Ruminations

Blog dedicated primarily to randomly selected news items; comments reflecting personal perceptions

Saturday, February 08, 2020

Political Instability, High Crime Rates, Poverty and Dengue Fever

"In another country there would be many sick but not as many deaths."
"The cure for dengue is political."
Eduardo Ortiz, adviser, Pan American Health Organization, Honduras

"As a parent [of a child with dengue], I wasn't well prepared."
"And as doctors, they weren't well prepared [to diagnose her child's illness]."
Wendy Carcamo, resident, Choloma, Honduras

"People are thinking about other problems [in their daily lives]."
"If I'm a mother and I have three children, four children, I'm going to be thinking about what I'm going to feed them, whether my son is running with the gangs."
"They'll be thinking least of all about dengue."
Dr.Dinorah Nolasco, regional health director, Cortes, Honduras
  Credit...Daniele Volpe for The New York Times

There are other epidemics roiling parts of the world we hear little of, aside from the novel coronavirus striking China, that has the rest of the world on alert over its spread and threat as a new, unknown health danger. The World Health Organization has pointed out that developed areas of the world with thriving economies are well able to absorb the scientific and economic shock of dealing with a new virus that is demonstrating its potential to spread panic and death. Its concerns are mostly focused on less developed, less stable, less well-equipped emerging economies and how they will manage.

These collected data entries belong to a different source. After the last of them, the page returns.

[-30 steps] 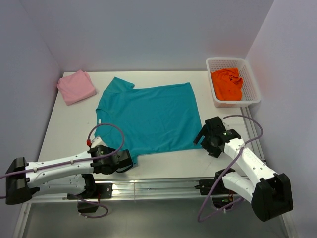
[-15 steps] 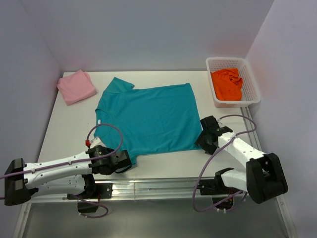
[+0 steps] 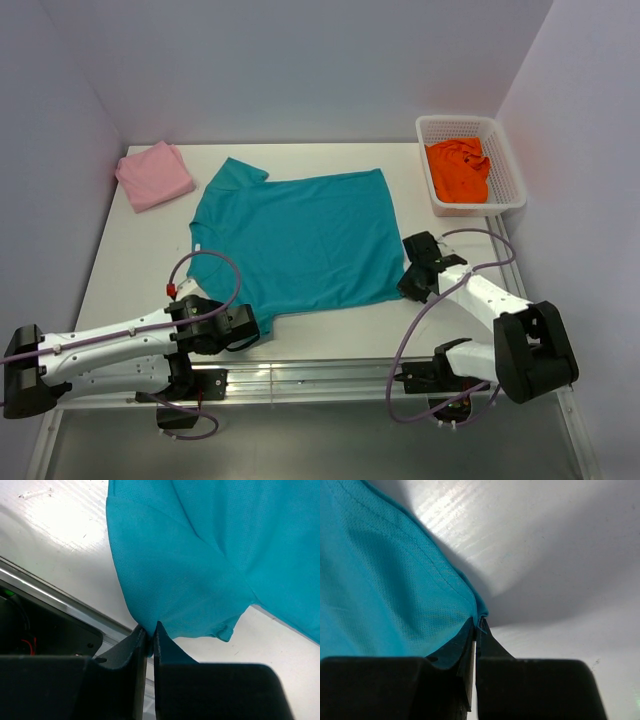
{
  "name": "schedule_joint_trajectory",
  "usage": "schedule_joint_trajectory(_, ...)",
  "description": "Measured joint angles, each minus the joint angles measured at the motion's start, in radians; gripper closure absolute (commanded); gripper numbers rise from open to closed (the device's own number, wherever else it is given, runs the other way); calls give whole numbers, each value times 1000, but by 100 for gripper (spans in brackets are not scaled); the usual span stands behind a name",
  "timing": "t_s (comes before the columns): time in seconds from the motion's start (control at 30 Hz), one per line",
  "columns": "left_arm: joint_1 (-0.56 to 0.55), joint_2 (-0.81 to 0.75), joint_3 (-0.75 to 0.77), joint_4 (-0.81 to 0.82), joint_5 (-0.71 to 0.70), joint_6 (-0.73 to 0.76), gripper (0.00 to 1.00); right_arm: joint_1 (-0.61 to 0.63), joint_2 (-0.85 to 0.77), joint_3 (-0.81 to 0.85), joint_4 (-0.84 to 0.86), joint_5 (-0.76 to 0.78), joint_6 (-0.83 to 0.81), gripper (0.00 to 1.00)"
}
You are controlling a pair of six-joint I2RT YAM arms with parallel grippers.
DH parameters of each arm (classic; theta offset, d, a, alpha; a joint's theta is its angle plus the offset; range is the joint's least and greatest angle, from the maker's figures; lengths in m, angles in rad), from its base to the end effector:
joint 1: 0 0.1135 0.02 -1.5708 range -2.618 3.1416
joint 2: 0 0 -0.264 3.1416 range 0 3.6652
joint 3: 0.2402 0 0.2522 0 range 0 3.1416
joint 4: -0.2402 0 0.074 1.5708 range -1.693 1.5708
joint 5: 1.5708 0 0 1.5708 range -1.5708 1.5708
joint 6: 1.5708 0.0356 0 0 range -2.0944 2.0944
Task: Fold and stack the t-shirts
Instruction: Flatten the tshirt out, then fold the tshirt
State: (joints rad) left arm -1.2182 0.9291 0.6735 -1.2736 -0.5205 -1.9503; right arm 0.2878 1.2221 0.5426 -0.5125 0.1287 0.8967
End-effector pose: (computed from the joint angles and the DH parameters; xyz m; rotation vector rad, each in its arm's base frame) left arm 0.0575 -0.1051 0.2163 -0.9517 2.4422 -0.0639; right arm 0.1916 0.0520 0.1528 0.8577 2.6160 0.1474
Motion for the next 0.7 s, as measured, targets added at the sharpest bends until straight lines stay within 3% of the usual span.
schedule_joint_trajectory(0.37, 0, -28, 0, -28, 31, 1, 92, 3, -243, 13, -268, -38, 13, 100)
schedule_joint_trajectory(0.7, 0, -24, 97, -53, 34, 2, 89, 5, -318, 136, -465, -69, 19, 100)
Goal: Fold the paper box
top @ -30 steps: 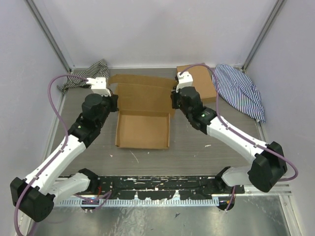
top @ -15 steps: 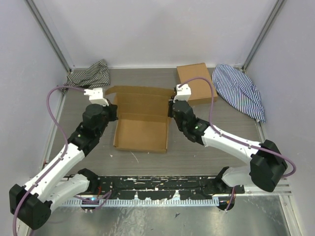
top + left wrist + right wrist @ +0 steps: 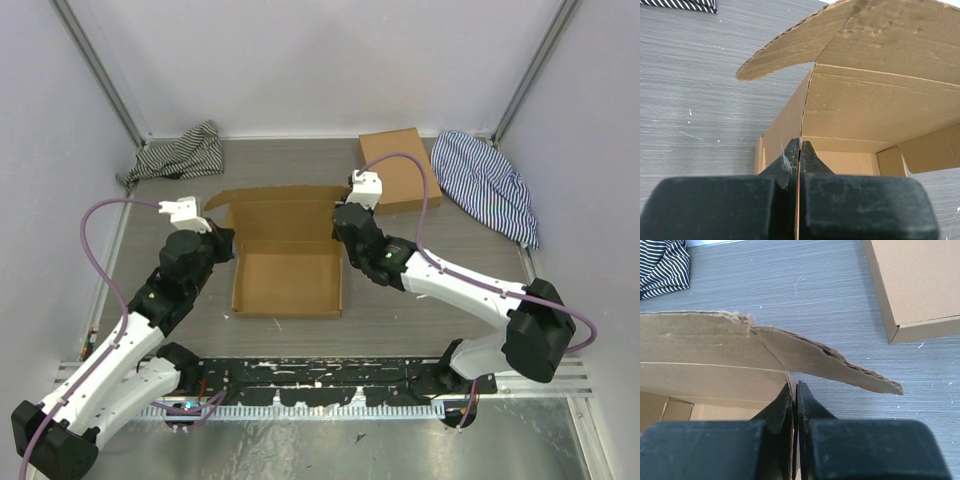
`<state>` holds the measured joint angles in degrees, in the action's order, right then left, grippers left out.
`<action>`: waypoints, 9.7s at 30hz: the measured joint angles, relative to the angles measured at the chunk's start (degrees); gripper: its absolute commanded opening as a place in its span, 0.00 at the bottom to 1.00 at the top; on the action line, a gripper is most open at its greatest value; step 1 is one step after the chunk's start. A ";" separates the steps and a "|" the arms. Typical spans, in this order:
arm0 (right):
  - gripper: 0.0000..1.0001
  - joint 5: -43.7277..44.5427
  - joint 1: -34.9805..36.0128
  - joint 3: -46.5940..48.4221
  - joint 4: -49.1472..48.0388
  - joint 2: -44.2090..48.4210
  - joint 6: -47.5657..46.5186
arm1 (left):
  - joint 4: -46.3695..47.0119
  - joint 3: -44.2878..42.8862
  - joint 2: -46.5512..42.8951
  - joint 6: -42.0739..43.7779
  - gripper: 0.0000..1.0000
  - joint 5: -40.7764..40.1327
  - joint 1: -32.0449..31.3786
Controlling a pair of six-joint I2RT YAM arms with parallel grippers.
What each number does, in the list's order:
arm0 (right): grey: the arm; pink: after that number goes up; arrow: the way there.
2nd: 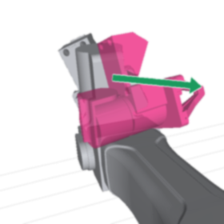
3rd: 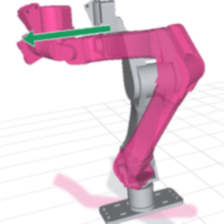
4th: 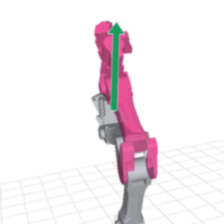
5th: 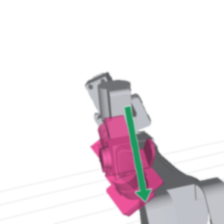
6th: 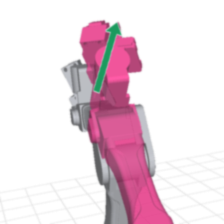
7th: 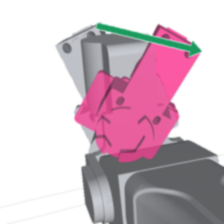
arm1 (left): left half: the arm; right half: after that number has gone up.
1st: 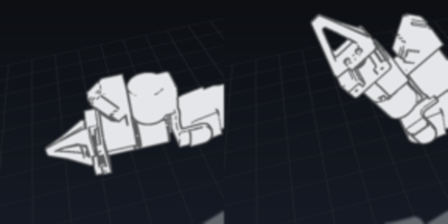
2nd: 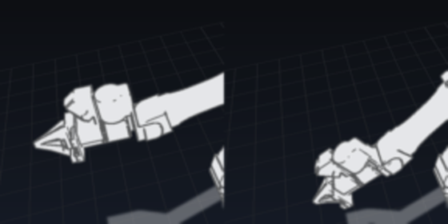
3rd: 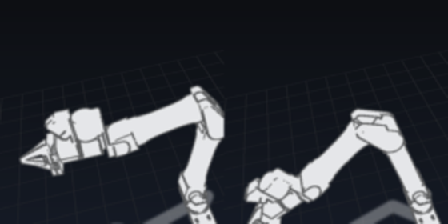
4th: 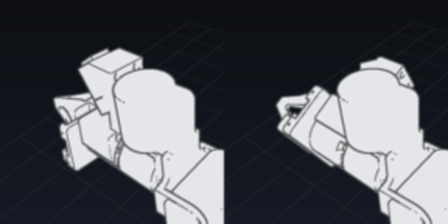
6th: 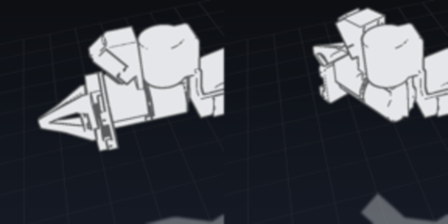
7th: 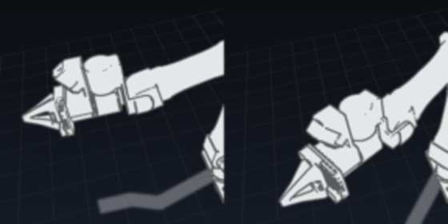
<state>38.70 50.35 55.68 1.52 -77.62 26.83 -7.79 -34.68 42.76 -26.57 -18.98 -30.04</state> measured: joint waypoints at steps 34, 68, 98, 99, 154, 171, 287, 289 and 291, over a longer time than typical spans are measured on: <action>0.60 6.54 22.93 -0.31 39.39 1.84 26.21 | -32.74 -0.44 -11.87 -11.89 0.33 5.60 -1.01; 0.79 -27.17 -2.78 0.02 24.20 -2.27 5.09 | -32.17 -14.29 18.82 -10.01 0.59 -9.92 0.11; 0.70 -47.63 -14.32 5.84 10.56 -21.51 4.57 | -6.36 -7.80 34.27 -6.10 0.49 2.14 5.86; 0.70 -47.60 -14.38 5.99 10.56 -21.57 4.55 | -5.95 -7.89 34.58 -6.03 0.49 2.14 5.92; 0.99 -44.15 -14.93 -3.63 20.61 -2.38 -5.90 | -13.66 -0.07 15.06 -7.06 0.71 14.25 6.23; 0.99 -38.10 -10.29 -0.46 19.96 -7.21 -7.56 | -13.66 -0.07 16.92 -3.63 0.72 13.70 5.07; 0.81 -46.45 -6.58 3.93 25.03 -9.53 -4.42 | -27.30 -6.51 18.93 -5.68 0.66 17.22 2.45; 0.81 -46.45 -6.58 4.07 25.09 -9.42 -4.39 | -27.50 -6.80 18.88 -5.68 0.66 17.18 2.45; 0.81 -46.45 -6.58 4.07 25.14 -9.42 -4.39 | -27.63 -6.82 18.88 -5.68 0.65 17.20 2.45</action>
<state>-7.75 43.77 59.75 26.65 -87.05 22.44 -35.42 -41.50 61.65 -32.25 -1.78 -27.59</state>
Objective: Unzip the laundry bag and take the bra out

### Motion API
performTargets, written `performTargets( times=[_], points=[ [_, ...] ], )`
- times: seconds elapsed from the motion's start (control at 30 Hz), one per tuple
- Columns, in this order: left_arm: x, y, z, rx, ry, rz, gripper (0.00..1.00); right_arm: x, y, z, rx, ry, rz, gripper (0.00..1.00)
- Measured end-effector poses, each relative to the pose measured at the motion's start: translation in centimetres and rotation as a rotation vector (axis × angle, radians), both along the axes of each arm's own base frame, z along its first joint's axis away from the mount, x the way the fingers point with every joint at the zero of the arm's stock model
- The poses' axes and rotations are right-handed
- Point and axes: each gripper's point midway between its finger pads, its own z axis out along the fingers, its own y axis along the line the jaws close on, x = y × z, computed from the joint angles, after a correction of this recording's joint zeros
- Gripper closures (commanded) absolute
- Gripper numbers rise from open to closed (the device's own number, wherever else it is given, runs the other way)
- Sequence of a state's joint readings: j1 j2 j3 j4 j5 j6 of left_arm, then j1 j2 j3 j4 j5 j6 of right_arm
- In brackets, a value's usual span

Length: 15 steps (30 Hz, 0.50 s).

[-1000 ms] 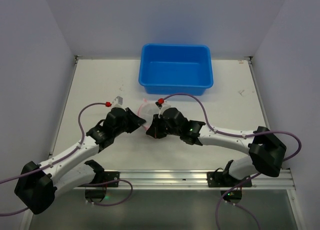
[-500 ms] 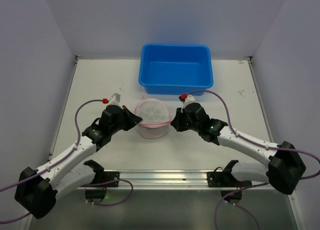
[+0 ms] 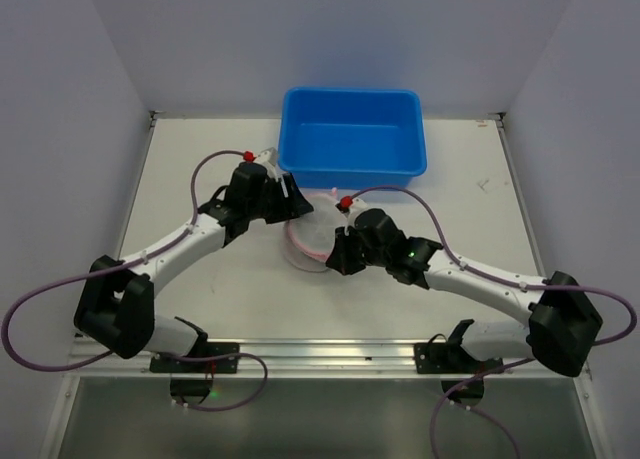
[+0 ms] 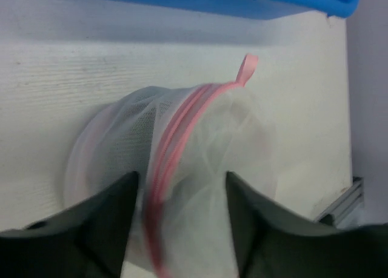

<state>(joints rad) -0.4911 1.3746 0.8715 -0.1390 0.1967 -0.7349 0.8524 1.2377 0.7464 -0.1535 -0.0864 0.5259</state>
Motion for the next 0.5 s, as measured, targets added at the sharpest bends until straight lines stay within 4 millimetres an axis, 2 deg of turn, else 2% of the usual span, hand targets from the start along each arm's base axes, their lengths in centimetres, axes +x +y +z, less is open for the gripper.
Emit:
performTargets(
  times=[0.1,0.2,0.3,0.4,0.5],
  points=[
    [1.4,-0.7,1.7,-0.017,-0.044,-0.010,0.00,-1.0,2.8,0.6,0.031,0.026,0.054,1.00],
    [1.5,-0.4,2.8,-0.031,-0.058,0.014,0.00,-1.0,5.1,1.4,0.069,0.037,0.078,1.00],
    [0.9,0.9,3.8,-0.026,-0.077,0.071,0.00,-0.3,6.2,1.9,0.101,0.043,0.059,1.00],
    [-0.9,3.3,4.3,-0.020,-0.096,0.156,0.00,0.2,6.9,2.3,0.132,0.049,0.038,1.00],
    [-2.9,5.6,3.9,-0.024,-0.099,0.237,0.00,0.3,7.7,2.6,0.152,0.052,0.031,1.00]
  ],
)
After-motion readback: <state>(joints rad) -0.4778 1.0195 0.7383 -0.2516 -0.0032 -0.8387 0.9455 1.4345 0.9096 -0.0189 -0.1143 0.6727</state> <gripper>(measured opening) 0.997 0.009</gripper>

While international news media focus on the coronavirus, not much has been published to alert the world over an old concern, dengue fever, which is ravaging Honduras where 107,000 cases emerged last year killing over 175, in one of the worst dengue epidemics on record sweeping Central America killing a total of 400 people. Precisely the type of outbreak that many scientists and public health authorities warn may become more frequent and widespread in coming years.

Dengue fever epidemic - San Pedro Sula, Honduras
An MSF health promotion officer speaks to children at the school in the La Lopez neighbourhood in Choloma, about how to prevent the spread of dengue and eliminate sources of infection. Honduras, April 2019.

Over 40 percent of the dengue deaths in Central America occurred in Honduras last year. Where issues such as government dysfunction, political unrest and public apathy have all contributed to its spread. Last year's outbreak exceeded that of the year before, where in 2018 three people died from the disease and in 2019, 175 succumbed. Transmitted by the Aedes mosquito known to thrive in urban areas in the world's tropical and subtropical regions, tens of millions of cases occur yearly in over 100 countries.

Symptoms include fever, internal bleeding and shock. And given that this is such a familiar disease, the symptoms so clearly identified, it is inexplicable that seven-year-old Jostin Pineda, taken to three private clinics by his mother, Wendy Carcamo, was misdiagnosed by each, and when the last of the doctors referred her to the region's main public hospital, so much time had elapsed that medical intervention was too late, and her child died.

This is a nation that suffers from high murder rates and widespread poverty. The public health system has been gutted through budget cuts and endemic corruption. Medical facilities lack the capacity to handle normal demands, much less that of an epidemic which has been particularly acute in the north of the country, the province of Cortes, its industrial heartland. It has a large migratory population of factory workers, a circumstance helpful in spreading the disease to other regions.

Credit...Daniele Volpe for The New York Times

One of the major factors that contributed to the spread of the epidemic was the shortage of trained personnel, admitted Dr. Dinorah Nolasco who described her medical teams' difficulty in gaining access to gang-ridden neighbourhoods. In Choloma, one of the main cities of Cortes, medical teams secured access to those neighbourhoods only following a meeting with community leaders who then negotiated with gang leaders of the areas that had become dengue hot spots.

Meteorological conditions were also identified as contributing to the outbreak, when Honduras endured severe droughts alongside bouts of intense rainfall, reflecting a pattern of increased weather variability which scientists feel are related to climate change. Residents in neighbourhoods without reliable public water supplies during extreme drought tend to store water in their homes, making them potential mosquito breeding sites. Heavy rainfall with subsequent flooding also provides breeding environments.

On a visit to Lopez Arellano, Dr. Nolasco as the regional health director in Cortes, visited the home of a family that had lost a child to dengue. Inspecting a basin where water was stored, she discovered hordes of mosquito larvae swimming about in the basin. Moving to the next home, the very same situation prevailed.

Dengue outbreak in Honduras
Health promoters measure a water tank so they can apply the exact amount of larvicide necessary for it to be effective. Choloma, Cortes, Honduras. October 2019.